» About this exercise:
No image is to be carried over; reproduce the rest of the listing word for word.

» Dataset extract:
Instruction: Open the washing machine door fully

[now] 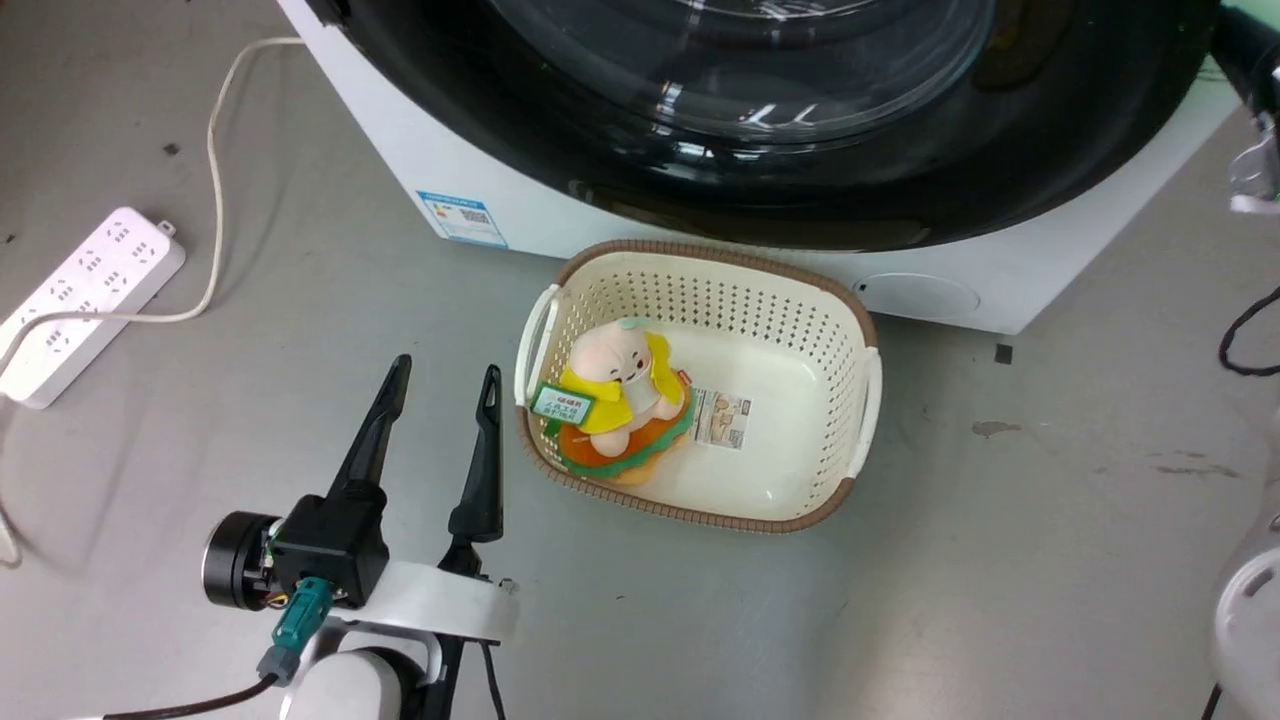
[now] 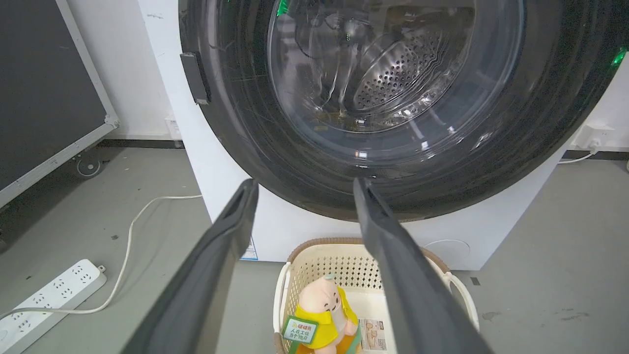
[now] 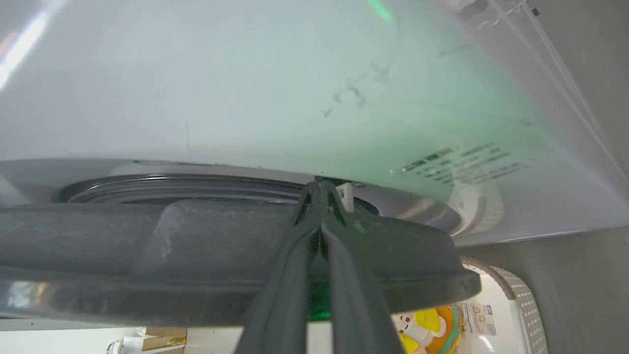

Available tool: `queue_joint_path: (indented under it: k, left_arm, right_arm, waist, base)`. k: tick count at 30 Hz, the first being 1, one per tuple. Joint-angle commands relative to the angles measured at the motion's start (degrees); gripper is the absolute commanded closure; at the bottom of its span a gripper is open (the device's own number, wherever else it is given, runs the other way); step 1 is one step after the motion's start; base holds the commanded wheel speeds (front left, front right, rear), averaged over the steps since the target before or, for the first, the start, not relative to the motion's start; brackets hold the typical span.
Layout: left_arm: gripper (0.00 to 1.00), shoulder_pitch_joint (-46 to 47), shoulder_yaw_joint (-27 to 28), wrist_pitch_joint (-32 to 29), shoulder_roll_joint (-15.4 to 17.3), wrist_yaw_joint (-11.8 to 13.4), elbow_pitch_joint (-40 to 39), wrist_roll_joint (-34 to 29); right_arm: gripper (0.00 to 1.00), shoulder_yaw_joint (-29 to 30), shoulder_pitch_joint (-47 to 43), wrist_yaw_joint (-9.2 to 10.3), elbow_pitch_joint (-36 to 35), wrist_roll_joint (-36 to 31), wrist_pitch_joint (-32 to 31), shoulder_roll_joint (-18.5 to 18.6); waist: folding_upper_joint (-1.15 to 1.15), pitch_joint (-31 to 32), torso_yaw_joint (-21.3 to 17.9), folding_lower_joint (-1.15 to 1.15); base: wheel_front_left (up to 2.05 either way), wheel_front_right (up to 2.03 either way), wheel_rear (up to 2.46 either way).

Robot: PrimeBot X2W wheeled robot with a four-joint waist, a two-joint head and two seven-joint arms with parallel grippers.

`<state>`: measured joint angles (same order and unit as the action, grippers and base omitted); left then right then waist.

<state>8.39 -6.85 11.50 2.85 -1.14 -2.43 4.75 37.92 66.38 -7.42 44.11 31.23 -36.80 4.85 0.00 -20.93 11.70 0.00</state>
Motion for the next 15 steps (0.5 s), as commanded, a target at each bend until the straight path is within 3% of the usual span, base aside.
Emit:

» Reply:
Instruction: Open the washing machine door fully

[now] 
[now] 
[now] 

Available tool: `queue_joint_path: (indented under it: k, left_arm, right_arm, waist, base)`. k: tick count at 30 Hz, the first being 1, one per tuple. Joint-angle commands relative to the angles measured at the motion's start (degrees); gripper is the absolute commanded closure; at the bottom of its span a gripper is open (the device's own number, wherever else it is given, runs the other way); step 1 is one step after the motion's start; base holds the commanded wheel speeds (front left, front right, rear), averaged over the steps since the target before or, for the first, the start, not relative to the motion's start; brackets hold the typical span.
Layout: left_arm: gripper (0.00 to 1.00), shoulder_pitch_joint (-46 to 47), shoulder_yaw_joint (-27 to 28), wrist_pitch_joint (-32 to 29), shoulder_roll_joint (-15.4 to 17.3), wrist_yaw_joint (-11.8 to 13.4), elbow_pitch_joint (-40 to 39), wrist_roll_joint (-34 to 29); right_arm: gripper (0.00 to 1.00), shoulder_yaw_joint (-29 to 30), shoulder_pitch_joint (-47 to 43), wrist_yaw_joint (-9.2 to 10.3), elbow_pitch_joint (-36 to 35), wrist_roll_joint (-36 to 31), wrist_pitch_joint (-32 to 31), shoulder_roll_joint (-18.5 to 18.6); waist: folding_upper_joint (-1.15 to 1.15), pitch_joint (-31 to 32), torso_yaw_joint (-21.3 to 17.9), folding_lower_joint (-1.15 to 1.15); base: wheel_front_left (up to 2.05 either way), wheel_front_right (up to 2.03 either way), wheel_rear (up to 2.46 either way).

Robot: PrimeBot X2W wheeled robot with a four-joint waist, a two-joint head and two seven-joint arms with parallel grippers.

`<state>`: measured joint angles (same order and unit as the action, grippers and base omitted); left then right then waist.

<state>8.39 -6.85 11.50 2.85 -1.14 -2.43 4.75 37.92 66.38 -7.42 44.11 31.23 -36.80 4.85 0.00 -20.93 11.70 0.00</state>
Motion for the next 15 steps (0.5 s), as commanded, a target at each bend until the straight path is within 3% of the usual span, base aside.
Emit:

The output is complete as it stands.